Когда лихач мчал его на Арбат, он и смеялся на себя, и сердился: «А тот, наверно, подумал, что я в отцовском сейфе безответно хочу похозяйничать. И вдруг я ключ еще куда затерял?»
Но ключ отыскался, тот же «резвой» вовремя доставил Глеба на Ильинку. Он сконфуженно опять спустился, думал, что заведующий все еще его осмеивает. Но тот давно уже работал над другим, принимал, отпускал разных клиентов – Глеб, как всегда, ошибался, считая, что все лишь вокруг него, Глеба, вертится.
Во всяком случае, вышел из Банка в смущении. Но как только вышел, сразу повеселел, пришла хорошая мысль: ладно, сделал глупость, но все исправлено, тысяча прочно лежит в бумажнике, он не пропьет ее, завтра в целости передаст отцу. А из своих собственных сделает ему и подарок.
И тотчас, взяв простого извозчика, мирно покатил на Петровку. Там ему повезло. У солидного и прохладного, в полутьму погруженного Вандрага, где не так много и покупателей, но все основательные, где не раз и они с отцом бывали, сразу нашел что надо: летнюю фуражку, как бы капитанского вида, с белым верхом, твердым, блестящим козырьком – очень изящно и серьезно, совсем в духе отца.
Этой фуражкой и окончились его странствия по делам. Он посидел днем в знакомом кафе грека Бладзиса на Тверском бульваре, встретил там Сережу Костомарова – инженер-технолог, все такой же спокойный и аккуратный, как в Калуге, как в Гавриковом переулке. Но теперь женат – на Таисии Николаевне, и из Гаврикова переулка переехали они на Немецкую. Глеб поздравил его, и в знакомом бобрике на голове, в веснушках на лице, в капельке пота на носу опять мелькнуло что-то давнее, часть своей жизни, уже навсегда ушедшей. «А ты, кажется, литературой занимаешься?» – «Да, понемногу…» – «Что ж, это обеспечивает твою семью?»
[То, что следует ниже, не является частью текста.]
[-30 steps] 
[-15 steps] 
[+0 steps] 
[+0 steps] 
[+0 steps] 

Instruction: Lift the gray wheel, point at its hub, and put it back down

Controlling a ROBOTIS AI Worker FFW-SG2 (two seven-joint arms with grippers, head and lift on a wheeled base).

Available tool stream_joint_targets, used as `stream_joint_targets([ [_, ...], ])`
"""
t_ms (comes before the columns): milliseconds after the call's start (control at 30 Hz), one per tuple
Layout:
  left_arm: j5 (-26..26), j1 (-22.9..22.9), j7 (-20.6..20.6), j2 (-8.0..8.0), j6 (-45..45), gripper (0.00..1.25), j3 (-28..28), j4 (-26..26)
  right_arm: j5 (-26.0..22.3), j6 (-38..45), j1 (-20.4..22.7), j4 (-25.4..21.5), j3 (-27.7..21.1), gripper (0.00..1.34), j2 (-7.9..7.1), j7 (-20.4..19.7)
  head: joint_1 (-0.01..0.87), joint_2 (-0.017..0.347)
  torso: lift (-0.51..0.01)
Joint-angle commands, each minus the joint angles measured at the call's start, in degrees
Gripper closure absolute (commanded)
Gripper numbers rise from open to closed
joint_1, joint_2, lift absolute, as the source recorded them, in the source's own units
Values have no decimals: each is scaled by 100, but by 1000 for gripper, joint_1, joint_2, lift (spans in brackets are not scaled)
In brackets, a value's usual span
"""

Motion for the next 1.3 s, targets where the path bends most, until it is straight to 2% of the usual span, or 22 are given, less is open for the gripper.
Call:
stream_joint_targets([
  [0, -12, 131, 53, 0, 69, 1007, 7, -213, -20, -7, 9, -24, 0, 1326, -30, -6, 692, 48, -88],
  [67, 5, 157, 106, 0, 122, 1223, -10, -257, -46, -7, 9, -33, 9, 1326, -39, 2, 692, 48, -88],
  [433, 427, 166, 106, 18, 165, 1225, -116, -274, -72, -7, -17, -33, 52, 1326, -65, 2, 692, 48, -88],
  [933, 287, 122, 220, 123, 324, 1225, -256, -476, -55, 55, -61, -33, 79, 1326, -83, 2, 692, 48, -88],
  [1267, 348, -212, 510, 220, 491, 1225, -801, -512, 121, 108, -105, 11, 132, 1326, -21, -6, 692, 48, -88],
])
Расставаясь, они обещали друг другу повидаться, когда Глеб осенью возвратит – и оба мало словам своим верили. Сережа уплыл куда-то незаметною тенью в сутолке Москвы летней, Глеб же, в вечерний час того дня, напутствуемый Марфушей, с шестеренкою в чемодане, тысячью рублей в боковом кармане и с картонкою от Вандрага, благополучно покатил в Прошино. Этот путь, взад-вперед, на Каширу-Мордвес, чрез Оку, предстояло ему совершить еще много раз, отмечая им краткие станции быстротечной своей жизни. Он ездил и летом и осенью, и зимой, и в мирные дни, и в войну, во времена революции. Всячески ездил: и с удобствами, и на тормозах, в первом ли классе, или в теплушке, набитой мешочниками, – во всяком случае, чем больше так ездил, тем яснее чувствовал, что это и есть жизнь, вплоть до последнего путешествия, не по этой уже дороге.